Vahşi hayvanların, otun böceğin arasında 15 gün... Ekibimiz Bayburt'un balta girmemiş ormanlarına sizin için daldı. Artık oralar balta girmiş orman oldu. Doğal yaşam alanlarında, daha önce hiç görmediğiniz şekilde fotoğraflanan hayvanatı, bir yazı dizisi halinde sizlere sunuyoruz.

1.Gün

Ormana girer girmez bizi bir Mozambik sırtlanı karşılıyor. Hemen bulunduğumuz yere gizleniyoruz ancak 5000 metre mesafedeki canlıları bile yüksek çözünürlükte görebilen sırtlan bizi farkediyor ve yanımıza yaklaşıyor.

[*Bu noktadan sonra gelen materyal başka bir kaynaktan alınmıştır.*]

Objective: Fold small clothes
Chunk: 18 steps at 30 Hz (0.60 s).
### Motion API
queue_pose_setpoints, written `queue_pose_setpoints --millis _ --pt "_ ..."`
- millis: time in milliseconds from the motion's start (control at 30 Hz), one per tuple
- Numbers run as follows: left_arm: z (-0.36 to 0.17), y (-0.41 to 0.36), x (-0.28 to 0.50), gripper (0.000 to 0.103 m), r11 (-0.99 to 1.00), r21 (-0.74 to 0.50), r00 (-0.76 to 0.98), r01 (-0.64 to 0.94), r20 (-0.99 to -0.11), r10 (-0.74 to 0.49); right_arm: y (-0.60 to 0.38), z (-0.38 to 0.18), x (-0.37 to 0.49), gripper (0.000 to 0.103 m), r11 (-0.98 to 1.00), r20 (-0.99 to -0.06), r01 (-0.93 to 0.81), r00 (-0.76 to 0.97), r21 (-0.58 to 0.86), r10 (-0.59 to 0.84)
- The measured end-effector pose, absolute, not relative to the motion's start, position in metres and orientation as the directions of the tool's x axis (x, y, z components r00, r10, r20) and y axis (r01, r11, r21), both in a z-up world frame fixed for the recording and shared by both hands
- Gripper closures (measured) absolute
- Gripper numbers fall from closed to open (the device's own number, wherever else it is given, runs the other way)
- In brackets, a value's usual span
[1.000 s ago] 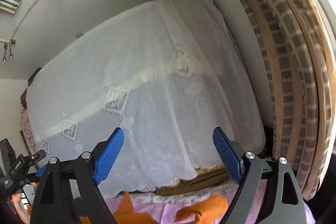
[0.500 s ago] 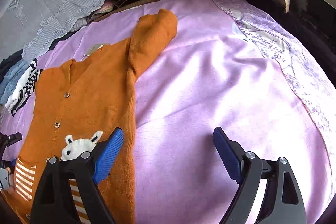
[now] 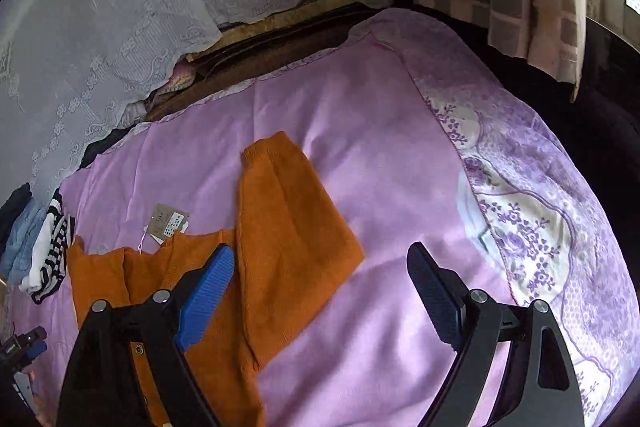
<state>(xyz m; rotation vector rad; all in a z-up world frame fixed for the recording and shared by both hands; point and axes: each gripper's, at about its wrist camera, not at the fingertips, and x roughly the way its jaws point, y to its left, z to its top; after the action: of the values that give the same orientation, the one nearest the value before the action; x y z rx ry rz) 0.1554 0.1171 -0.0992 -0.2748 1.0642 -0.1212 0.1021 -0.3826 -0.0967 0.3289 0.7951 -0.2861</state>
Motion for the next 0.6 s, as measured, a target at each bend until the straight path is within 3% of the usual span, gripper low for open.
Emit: queue_pose_setpoints --millis 100,300,433,600 --pt "-0.104 0.126 0.188 0.004 0.963 -0.256 0.492 -0.08 -0.851 -0.185 -0.361 -0.107 0.14 0.014 0.923 -0.752 0.358 0.646 0.142 -0.134" --pt "-0.138 0.167 0.264 0.004 0.903 -0.372 0.459 -0.217 -0.855 -0.242 -0.345 -0.131 0.198 0.014 0.912 -0.787 0.391 0.599 0.124 -0.15" --pt "-0.157 0.172 0.309 0.004 0.863 -0.452 0.46 -0.225 -0.83 -0.314 -0.344 -0.143 0.227 0.014 0.904 -0.801 0.415 0.574 0.107 -0.169" --pt "-0.162 0.169 0.339 0.004 0.865 -0.446 0.511 -0.231 -0.812 -0.283 -0.344 -0.153 0.248 0.014 0.905 -0.813 0.419 0.551 0.072 -0.19"
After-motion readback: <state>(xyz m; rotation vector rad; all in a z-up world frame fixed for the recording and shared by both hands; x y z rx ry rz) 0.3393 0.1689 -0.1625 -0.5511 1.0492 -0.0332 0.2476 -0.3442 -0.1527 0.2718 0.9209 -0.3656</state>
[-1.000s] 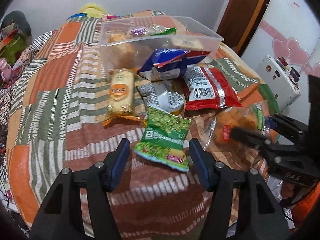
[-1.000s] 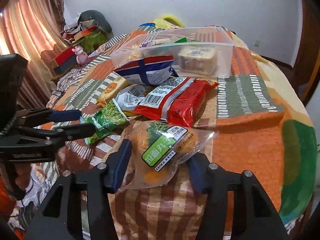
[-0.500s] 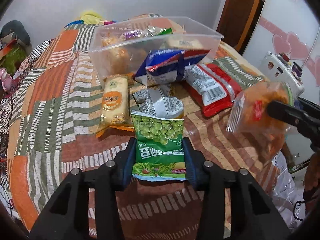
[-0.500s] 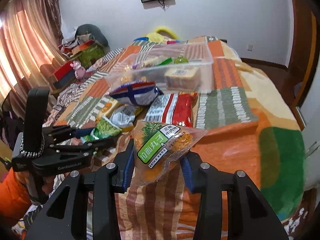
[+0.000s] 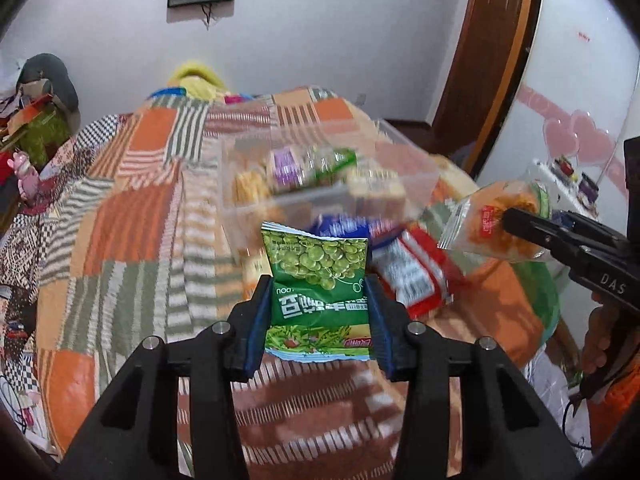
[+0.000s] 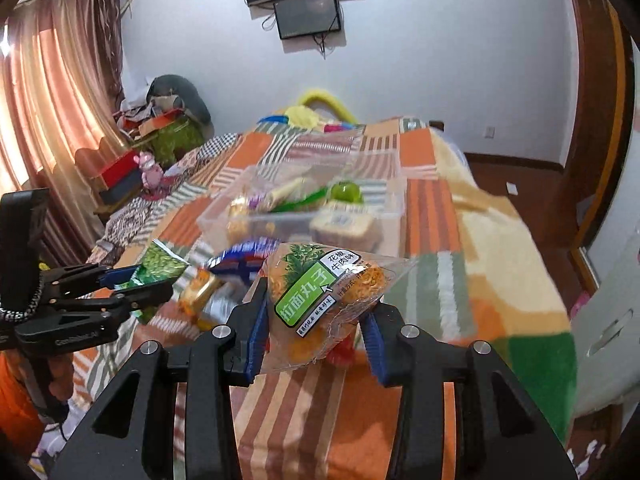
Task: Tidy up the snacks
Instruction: 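Grasp the green pea snack bag with the left tool while the right tool grasps the meatball bag, then drop the pea bag into the box with the left tool while the right tool drops the meatball bag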
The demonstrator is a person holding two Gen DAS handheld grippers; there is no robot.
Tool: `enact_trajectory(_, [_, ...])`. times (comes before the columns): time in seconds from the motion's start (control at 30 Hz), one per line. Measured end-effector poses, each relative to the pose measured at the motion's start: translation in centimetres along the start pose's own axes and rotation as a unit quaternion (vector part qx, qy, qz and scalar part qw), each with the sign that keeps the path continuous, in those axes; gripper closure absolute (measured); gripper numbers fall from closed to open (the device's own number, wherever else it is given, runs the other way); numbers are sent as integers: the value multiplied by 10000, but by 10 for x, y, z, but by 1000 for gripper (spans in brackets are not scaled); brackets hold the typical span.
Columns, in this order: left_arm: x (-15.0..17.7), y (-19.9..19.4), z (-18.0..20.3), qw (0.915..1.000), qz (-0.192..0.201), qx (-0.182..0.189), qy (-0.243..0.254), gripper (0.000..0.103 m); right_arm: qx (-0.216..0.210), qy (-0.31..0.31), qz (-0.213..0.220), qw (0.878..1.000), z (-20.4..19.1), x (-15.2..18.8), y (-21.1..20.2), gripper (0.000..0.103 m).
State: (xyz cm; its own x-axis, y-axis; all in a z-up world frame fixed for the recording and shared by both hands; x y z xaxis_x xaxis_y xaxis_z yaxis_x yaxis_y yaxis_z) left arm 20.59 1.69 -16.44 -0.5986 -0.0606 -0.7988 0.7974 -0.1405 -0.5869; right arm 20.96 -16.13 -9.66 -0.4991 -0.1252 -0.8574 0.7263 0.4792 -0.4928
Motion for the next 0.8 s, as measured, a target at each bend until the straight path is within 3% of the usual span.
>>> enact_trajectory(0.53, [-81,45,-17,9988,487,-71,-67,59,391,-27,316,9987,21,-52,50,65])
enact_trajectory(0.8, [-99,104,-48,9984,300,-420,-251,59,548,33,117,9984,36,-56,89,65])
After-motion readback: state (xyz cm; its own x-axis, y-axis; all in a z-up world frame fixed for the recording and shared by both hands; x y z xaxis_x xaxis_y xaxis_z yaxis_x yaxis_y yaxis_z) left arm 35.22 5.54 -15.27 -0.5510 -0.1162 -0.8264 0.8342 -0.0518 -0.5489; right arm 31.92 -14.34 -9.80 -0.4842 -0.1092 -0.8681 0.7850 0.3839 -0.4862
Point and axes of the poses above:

Maalesef ekibimizden bir arkadaşımız korkudan altına doldurdu. Sırtlan yavaş adımlarla yanımıza geliyor ve bizden 50 lira borç istiyor. Ay başında eline bi yerden para geçeceğini, 2 haftaya kadar parayı geri ödeyeceğini söylüyor. Sırtlanların çenesi çok kuvvetlidir, aynı anda 18 geyiği kafalayıp parasını söğüşleyebilirler. Güçlü ikna yetenekleri karşısında direnmek beyhudedir. Çaresizce 50 lirayı veriyoruz. Sırtlan eyvallah biladerim dedikten sonra yanımızdan ayrılıyor ve köşedeki tekel bayiine gidiyor. Yalan oldu bizim 50 lira.

2. Gün

İlerleyişimiz esnasında bir göle rastlıyoruz. İçerisinde envai çeşit vahşi hayvanın yaşadığı bu gölün dibi tehlikelerle dolu. İşte sonunda beklediğimiz an... Vahşi Gümüşhane ördeği mekan basmak üzere aşağıdaki kahveden arkadaşlarını toplamış olay çıkarmaya gidiyor. Bu ördekler türünün en tehlikelisidirler. Gagalarında bulunan ölümcül zehirler kocaman bir öküzü bile 2 saniye içerisinde buzağıya çevirir. Kitleler halinde saldırdıklarında kurtulmak imkansızdır. Organize bir şekilde saldırırlar ve ortamda ne kadar adam varsa haşlayıp camı çerçeveyi indirirler. Bize de bulaşmasınlar diye kenardan kenardan yürüyoruz. Mevzuya odaklandıkları için onları fotoğrafladıklarımızı farketmiyorlar bile.

3. Gün

Su aygırlarının lideri Baron necmi adamlarıyla beraber zebraları inceliyor. Lan eşşek desen değil, at desen değil... Bi türlü ısınamadım şu hayvana diye söyleniyor. Etrafındaki adamlar ise serserilikleriyle nam salmış düdüklü tencere kuşları. Aynı anda 75 adamın birden huzurunu kaçırabilir, gıcıklık olsun diye gece gece mahallede bağırabilirler. Kavgayı ilk onlar başlatsın diye zebralar hakkında atıp tutuyorlar. Erkek adamın rengi siyah, kadının beyaz olur. Bunlar böyle çizgili çizgili homoya dönmüş be hoahahaaa diyerek gülüyorlar.
Zebralar uyanık hayvanlardır. Aslen Malatyalıdırlar ancak kütükleri Afyon'dadır. Tam 3 saat boyunca gözlerini kırpmadan etrafa bakabilirler ve kolay oltaya gelmezler. Şu an sayıları az olduğu için söylenenleri duymazdan geliyorlar. Ancak yakında çoğalacaklar ve Baron Necmi için zor günler başlayacak.

03 Temmuz 2009

Fotoğraf Sevinci

Bu hafta çalışamadım, eski işlerden koydum, özür.